Retype only the lines from the top of the records to the line with "Mark the white left", including that line but none of the pictures.
[[ PROVIDED DATA, beginning ]]
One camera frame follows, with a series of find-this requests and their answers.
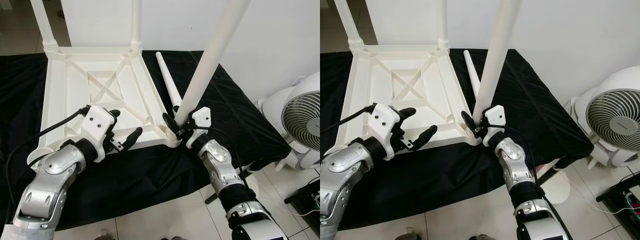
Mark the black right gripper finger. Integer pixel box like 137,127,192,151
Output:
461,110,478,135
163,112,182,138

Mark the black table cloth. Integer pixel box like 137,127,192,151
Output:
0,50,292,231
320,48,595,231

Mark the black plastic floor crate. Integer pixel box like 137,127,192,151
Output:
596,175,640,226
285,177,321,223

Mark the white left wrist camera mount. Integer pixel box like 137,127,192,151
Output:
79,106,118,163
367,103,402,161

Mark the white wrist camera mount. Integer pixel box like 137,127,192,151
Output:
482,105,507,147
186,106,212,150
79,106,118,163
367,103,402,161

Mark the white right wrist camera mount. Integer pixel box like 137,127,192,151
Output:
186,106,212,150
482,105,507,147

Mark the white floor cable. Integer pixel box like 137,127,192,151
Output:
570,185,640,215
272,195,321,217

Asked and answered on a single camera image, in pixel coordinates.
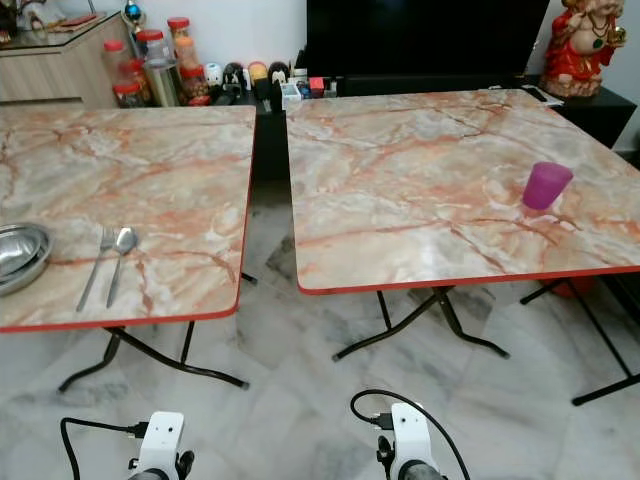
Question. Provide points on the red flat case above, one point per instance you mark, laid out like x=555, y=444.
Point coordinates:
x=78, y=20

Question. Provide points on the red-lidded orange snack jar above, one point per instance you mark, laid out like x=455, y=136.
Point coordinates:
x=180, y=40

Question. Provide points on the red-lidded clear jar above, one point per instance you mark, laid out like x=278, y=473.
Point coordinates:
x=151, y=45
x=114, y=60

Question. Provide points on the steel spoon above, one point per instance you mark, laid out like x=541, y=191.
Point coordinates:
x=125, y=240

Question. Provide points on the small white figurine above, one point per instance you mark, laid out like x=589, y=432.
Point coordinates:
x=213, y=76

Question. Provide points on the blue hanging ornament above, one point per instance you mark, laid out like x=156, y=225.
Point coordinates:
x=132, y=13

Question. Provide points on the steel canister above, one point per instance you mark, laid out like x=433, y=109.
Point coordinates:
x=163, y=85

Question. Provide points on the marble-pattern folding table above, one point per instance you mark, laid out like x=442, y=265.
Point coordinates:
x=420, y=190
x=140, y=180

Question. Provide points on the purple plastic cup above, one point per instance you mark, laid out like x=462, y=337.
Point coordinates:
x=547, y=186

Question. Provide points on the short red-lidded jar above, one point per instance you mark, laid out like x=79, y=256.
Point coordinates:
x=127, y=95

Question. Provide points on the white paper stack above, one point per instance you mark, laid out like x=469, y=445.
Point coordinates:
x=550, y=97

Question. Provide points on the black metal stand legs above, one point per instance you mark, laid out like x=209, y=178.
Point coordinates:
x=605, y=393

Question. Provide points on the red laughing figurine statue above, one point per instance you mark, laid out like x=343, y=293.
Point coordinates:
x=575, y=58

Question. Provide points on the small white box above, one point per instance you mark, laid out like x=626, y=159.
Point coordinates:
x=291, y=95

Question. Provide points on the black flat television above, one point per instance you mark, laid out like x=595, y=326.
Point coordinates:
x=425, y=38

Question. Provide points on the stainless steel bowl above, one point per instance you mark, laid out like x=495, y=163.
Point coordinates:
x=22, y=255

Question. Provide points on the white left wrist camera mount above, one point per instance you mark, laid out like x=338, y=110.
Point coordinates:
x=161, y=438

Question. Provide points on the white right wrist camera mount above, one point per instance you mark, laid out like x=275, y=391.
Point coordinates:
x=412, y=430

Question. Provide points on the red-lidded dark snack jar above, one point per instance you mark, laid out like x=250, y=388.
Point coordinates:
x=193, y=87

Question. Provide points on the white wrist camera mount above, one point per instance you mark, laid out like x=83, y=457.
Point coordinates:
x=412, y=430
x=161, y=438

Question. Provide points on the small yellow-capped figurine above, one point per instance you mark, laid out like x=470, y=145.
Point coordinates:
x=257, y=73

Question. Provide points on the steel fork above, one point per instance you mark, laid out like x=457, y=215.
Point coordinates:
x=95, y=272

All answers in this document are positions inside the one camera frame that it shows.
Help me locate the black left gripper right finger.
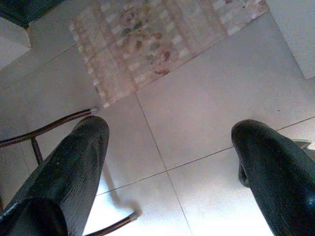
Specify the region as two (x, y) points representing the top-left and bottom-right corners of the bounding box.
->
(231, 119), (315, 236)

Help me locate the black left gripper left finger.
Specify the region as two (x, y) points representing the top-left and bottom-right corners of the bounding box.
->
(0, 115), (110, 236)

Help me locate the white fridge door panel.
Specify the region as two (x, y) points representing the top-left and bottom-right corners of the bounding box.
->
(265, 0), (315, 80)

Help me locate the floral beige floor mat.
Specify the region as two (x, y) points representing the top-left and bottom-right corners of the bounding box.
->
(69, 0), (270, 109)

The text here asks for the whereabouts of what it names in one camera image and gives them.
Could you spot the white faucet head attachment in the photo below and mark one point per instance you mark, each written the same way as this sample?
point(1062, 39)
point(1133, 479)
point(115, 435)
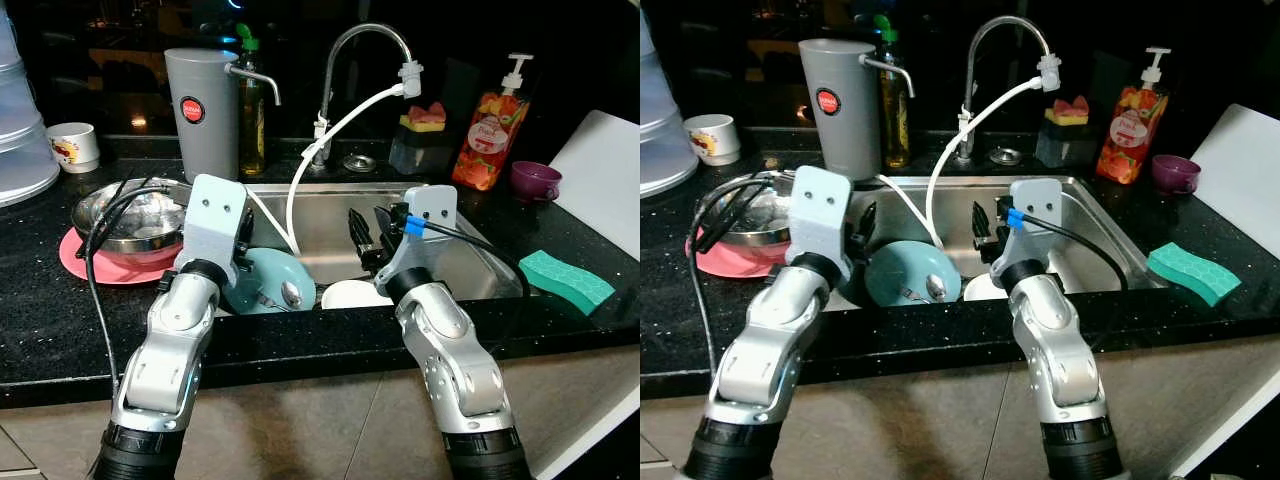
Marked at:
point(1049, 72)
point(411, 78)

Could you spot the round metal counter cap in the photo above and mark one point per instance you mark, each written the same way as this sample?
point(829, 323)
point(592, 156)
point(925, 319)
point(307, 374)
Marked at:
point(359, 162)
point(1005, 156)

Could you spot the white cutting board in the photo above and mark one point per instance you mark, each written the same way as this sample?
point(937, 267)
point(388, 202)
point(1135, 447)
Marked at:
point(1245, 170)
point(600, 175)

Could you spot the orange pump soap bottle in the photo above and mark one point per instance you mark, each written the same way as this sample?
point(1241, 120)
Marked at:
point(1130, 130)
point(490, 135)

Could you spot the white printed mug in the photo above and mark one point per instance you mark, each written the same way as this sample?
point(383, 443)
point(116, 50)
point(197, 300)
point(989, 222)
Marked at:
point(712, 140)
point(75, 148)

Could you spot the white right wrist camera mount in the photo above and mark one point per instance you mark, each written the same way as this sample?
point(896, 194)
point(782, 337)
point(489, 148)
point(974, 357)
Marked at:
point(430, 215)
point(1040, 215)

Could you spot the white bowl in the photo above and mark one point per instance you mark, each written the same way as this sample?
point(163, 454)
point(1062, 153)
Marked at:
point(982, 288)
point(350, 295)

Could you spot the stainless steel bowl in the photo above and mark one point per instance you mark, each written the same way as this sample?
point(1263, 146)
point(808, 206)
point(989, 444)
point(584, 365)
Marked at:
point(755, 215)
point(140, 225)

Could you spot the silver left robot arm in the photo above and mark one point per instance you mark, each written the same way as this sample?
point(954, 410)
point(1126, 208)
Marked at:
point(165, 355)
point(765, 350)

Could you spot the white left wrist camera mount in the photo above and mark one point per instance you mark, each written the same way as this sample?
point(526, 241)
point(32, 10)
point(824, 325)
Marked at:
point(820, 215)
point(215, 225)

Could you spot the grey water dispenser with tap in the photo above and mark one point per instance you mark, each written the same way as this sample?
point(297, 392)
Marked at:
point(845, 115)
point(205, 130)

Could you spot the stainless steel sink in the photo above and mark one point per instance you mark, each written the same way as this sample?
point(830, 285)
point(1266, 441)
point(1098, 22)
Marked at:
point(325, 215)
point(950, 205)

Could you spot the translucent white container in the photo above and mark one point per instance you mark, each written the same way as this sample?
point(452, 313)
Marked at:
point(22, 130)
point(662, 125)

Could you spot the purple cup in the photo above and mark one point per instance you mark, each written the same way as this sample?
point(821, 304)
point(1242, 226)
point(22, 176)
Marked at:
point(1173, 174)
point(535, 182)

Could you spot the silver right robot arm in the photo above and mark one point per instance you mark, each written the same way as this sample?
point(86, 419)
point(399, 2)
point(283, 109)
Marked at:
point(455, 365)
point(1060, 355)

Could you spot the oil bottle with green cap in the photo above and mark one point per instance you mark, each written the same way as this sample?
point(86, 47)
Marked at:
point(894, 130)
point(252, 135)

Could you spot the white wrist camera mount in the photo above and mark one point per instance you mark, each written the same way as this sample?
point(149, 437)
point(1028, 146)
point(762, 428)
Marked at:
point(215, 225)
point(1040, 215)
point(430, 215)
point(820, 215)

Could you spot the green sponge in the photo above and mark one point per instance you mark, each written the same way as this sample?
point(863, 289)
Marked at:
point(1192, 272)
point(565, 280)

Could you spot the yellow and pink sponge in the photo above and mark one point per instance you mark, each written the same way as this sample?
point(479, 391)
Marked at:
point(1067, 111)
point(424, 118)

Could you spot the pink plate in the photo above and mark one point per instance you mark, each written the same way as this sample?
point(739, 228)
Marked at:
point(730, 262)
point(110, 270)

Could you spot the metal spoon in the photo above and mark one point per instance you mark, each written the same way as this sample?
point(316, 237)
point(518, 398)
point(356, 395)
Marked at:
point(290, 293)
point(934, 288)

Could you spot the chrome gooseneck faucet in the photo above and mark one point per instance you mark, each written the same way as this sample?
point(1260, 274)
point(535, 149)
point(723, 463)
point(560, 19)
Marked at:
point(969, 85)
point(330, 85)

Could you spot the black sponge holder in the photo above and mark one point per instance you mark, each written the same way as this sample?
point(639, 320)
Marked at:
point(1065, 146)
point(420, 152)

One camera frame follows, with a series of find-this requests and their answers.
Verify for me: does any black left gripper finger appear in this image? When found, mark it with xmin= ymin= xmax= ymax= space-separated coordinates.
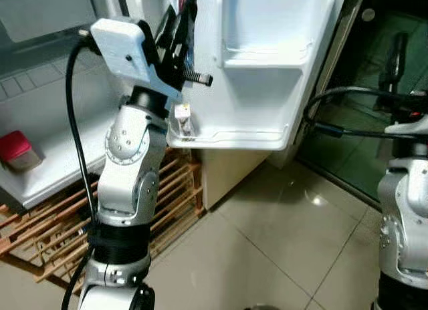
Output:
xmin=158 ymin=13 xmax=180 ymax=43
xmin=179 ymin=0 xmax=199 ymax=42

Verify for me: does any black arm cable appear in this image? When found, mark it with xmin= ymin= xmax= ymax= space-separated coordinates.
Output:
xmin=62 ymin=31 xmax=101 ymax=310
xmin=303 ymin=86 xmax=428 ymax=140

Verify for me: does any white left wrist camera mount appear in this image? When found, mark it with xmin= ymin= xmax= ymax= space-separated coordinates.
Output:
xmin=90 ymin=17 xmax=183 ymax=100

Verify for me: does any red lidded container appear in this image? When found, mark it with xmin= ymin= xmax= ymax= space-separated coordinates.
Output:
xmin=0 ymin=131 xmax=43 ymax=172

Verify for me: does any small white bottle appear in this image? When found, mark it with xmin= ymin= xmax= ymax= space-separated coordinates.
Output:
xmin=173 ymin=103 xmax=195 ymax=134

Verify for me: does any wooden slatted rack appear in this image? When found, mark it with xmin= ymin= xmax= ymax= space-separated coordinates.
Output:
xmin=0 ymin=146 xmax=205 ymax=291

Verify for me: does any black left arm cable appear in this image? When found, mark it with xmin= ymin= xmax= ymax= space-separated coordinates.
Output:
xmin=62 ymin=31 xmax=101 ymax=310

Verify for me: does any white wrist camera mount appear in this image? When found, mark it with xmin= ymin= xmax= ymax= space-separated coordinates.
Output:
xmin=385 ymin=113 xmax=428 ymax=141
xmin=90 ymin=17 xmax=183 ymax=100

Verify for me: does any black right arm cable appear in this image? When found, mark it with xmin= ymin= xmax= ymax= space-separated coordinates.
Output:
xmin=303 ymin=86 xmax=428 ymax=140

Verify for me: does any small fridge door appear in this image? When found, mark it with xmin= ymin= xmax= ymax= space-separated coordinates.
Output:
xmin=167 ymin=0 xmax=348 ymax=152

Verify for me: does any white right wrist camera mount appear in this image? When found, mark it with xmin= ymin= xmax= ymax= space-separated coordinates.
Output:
[[ PROVIDED DATA, end ]]
- [EXERCISE ANSWER]:
One camera frame follows, with a series of find-this requests and their answers.
Mark the black right gripper finger. Integer pixel box like 137,127,192,151
Output:
461,110,478,135
163,112,182,138

Mark the black table cloth. Integer pixel box like 137,127,192,151
Output:
0,50,292,231
320,48,595,231

Mark the black plastic floor crate. Integer pixel box like 137,127,192,151
Output:
596,175,640,226
285,177,321,223

Mark the white left wrist camera mount. Integer pixel box like 137,127,192,151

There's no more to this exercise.